Het bruineerstaafje, de zigzag strip, de wondersloffen, de FTN schaats, het snelste schaatspak; Nederland weet steeds weer te verrassen op de Winterspelen als het om iets nieuws en zeker het wedstrijdpak gaat. "In Sotsji hadden we het snelste schaatspak", benadrukt Bert van der Tuuk, directeur van Sportconfex BV, die de schaatswedstrijdpakken voor FILA produceert. "Echt, zonder opscheppen", al voegt Van der Tuuk er wel aan toe dat dit niet betekent dat we daardoor in 2014 zoveel medailles wonnen. "Zo'n wedstrijdpak maakt maar een paar procent verschil uit. Het echter toch het verschil maken, want niet zelden wordt een medaille gewonnen met een paar duizendste verschil."

Maar Sportconfex stopt er wel heel veel tijd in om het wedstrijdpak van de langebaan- en shorttrackschaatsers te blijven door ontwikkelen. Want de concurrentie zit ook niet stil. "We bezoeken constant beurzen over de hele wereld om te kijken of er nieuwe stoffen zijn die we kunnen gaan testen in de windtunnel, waardoor we het schaatspak nog sneller kunnen maken."

Van der Tuuk legt uit hoe complex zo'n proces is: "Het snelste pak dat we hebben is uiteraard het uitgangspunt, en dan passen we constant kleine onderdelen van het pak aan.

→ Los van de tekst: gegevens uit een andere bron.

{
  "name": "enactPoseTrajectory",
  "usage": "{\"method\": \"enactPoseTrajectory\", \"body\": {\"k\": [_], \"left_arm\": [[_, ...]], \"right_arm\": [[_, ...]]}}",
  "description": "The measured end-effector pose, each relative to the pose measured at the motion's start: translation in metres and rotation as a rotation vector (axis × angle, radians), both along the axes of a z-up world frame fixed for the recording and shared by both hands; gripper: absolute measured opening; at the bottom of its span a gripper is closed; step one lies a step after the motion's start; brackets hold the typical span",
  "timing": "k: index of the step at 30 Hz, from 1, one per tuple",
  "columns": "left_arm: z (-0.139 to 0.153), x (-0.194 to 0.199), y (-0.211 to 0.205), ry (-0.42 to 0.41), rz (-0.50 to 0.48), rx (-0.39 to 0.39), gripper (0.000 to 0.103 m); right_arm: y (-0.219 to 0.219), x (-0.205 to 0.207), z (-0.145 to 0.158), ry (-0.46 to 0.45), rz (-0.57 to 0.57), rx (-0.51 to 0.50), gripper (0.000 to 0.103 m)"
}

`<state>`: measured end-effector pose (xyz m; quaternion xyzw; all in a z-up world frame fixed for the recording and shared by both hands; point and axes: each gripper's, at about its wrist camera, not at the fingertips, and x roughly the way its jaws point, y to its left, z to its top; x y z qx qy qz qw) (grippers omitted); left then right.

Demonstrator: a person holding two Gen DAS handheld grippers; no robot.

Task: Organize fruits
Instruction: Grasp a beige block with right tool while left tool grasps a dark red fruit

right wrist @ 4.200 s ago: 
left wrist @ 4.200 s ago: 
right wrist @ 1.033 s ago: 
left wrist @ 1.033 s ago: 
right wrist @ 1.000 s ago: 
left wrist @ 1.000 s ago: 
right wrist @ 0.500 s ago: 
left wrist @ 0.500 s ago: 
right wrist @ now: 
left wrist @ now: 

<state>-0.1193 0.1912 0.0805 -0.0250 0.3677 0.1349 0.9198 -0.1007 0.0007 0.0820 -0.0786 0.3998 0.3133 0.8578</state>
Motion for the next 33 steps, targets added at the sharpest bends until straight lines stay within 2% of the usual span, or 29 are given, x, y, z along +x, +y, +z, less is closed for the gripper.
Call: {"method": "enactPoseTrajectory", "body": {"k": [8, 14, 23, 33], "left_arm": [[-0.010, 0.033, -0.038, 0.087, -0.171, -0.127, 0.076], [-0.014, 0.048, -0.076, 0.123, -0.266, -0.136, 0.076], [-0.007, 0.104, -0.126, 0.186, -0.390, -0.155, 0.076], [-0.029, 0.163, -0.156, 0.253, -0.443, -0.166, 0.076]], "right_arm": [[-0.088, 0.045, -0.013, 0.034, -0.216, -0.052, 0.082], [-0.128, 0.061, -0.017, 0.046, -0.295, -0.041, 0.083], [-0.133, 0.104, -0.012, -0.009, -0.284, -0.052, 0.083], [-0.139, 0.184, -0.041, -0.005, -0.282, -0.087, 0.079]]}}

Vaak onderdeel na onderdeel en dan testen we of de luchtweerstand voordeel oplevert."

De directeur van het bedrijf uit Assen beseft echter ook dat de 'luchtweerstandwinst' steeds kleiner wordt. "Je komt mettertijd waarschijnlijk op het punt dat je weet: er is met nieuwe stoffen geen significante luchtweerstandwinst meer te halen en moet je het waarschijnlijk gaan zoeken in de houding van de sporter. Kijk naar de 500 meter: elke duizendste telt en dan kan een net even betere schaatshouding ook de doorslag geven."

Voorlopig is Van der Tuuk nog niet 'uit gepuzzeld'. "Ik denk dat we voor de Spelen in PyeongChang opnieuw een snel wedstrijdpak hebben. Maar na de Spelen gaat de ratrace met de schaatspakken gewoon door", voorspelt hij.